Please copy each line in the records below that contains the string "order".

Dataset items:

=== Section Start ===

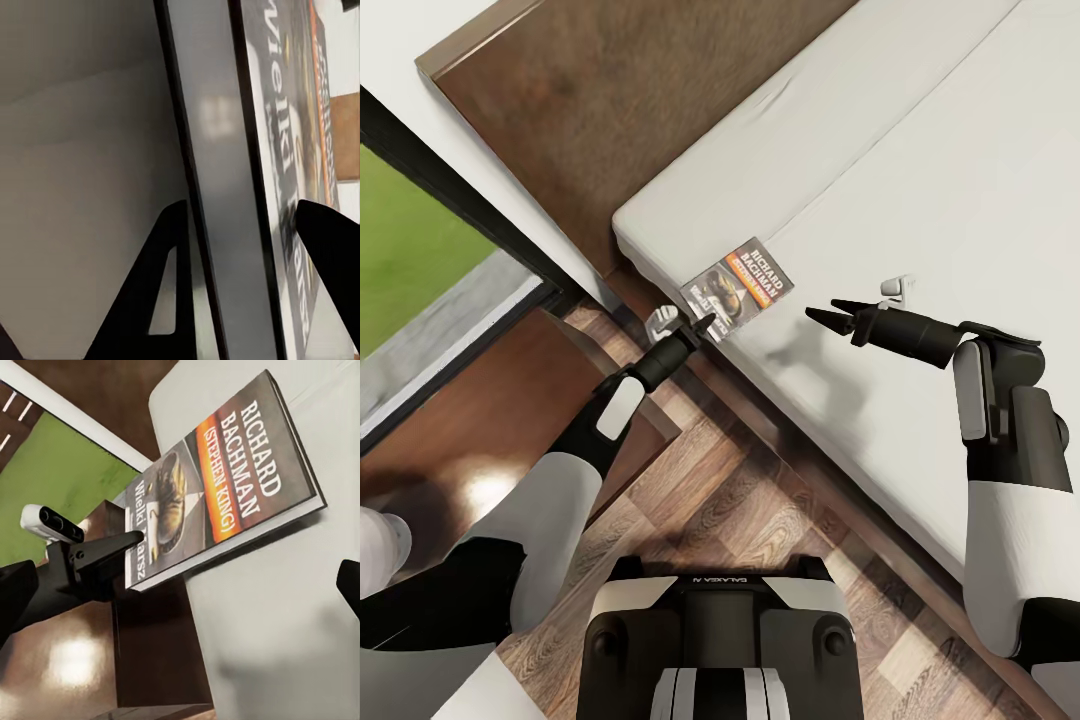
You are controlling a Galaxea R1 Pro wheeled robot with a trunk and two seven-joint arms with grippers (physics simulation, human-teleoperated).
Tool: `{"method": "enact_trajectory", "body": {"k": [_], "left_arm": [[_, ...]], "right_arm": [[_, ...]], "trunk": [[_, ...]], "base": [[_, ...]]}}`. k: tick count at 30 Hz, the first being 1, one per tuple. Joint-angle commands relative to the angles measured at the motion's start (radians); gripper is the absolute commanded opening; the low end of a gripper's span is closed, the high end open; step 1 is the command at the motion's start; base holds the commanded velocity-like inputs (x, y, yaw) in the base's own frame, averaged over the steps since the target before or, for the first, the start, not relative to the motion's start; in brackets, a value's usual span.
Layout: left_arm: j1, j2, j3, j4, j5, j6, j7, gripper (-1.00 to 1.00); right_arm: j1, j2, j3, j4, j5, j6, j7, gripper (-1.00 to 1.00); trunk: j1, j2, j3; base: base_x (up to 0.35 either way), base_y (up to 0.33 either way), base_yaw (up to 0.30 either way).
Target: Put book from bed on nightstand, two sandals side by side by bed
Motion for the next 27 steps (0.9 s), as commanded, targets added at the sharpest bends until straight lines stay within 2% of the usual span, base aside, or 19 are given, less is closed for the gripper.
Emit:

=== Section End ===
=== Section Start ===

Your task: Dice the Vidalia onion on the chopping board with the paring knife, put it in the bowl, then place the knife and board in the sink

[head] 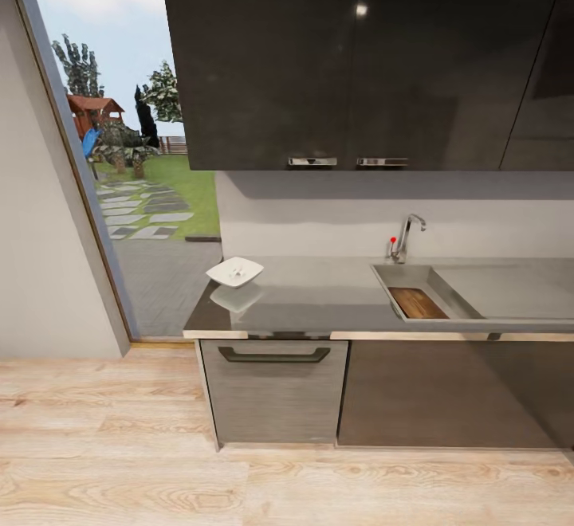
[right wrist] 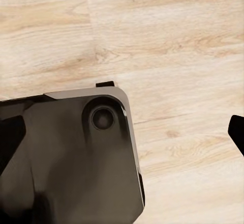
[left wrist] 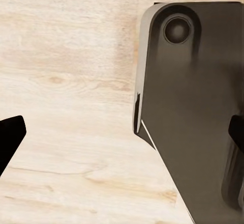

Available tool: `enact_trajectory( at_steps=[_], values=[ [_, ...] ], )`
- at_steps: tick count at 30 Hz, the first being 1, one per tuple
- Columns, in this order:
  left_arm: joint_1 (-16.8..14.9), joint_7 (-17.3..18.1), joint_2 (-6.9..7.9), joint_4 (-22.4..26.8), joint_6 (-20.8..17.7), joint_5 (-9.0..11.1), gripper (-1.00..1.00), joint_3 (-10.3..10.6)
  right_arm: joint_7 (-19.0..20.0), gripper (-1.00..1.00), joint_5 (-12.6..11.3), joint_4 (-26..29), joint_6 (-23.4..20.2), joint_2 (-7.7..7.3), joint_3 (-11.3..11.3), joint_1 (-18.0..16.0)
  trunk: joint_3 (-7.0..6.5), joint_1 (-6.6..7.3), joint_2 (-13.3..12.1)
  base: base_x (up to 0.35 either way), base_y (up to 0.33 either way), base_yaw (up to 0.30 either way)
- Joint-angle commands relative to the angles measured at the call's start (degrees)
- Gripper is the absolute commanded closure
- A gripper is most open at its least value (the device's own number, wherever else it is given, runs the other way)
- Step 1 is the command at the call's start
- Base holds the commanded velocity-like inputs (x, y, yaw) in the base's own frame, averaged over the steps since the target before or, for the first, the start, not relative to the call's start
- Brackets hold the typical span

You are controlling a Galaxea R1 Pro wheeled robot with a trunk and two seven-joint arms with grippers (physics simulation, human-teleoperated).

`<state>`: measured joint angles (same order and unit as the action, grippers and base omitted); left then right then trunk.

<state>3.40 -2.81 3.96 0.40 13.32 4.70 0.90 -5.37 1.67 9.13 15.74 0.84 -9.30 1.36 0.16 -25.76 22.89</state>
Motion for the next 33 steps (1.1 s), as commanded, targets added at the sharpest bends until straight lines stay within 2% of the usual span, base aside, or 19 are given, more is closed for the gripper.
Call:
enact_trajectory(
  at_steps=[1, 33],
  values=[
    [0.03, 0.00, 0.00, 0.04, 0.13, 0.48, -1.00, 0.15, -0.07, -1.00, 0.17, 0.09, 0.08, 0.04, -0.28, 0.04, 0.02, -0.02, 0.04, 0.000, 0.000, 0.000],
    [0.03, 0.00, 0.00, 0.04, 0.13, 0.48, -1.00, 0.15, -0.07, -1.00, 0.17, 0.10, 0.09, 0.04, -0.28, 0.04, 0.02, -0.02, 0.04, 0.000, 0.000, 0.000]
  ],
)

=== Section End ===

EXPECTED ANSWER:
- Columns, in this order:
`<state>`: measured joint angles (same order and unit as the action, grippers and base omitted); left then right then trunk.

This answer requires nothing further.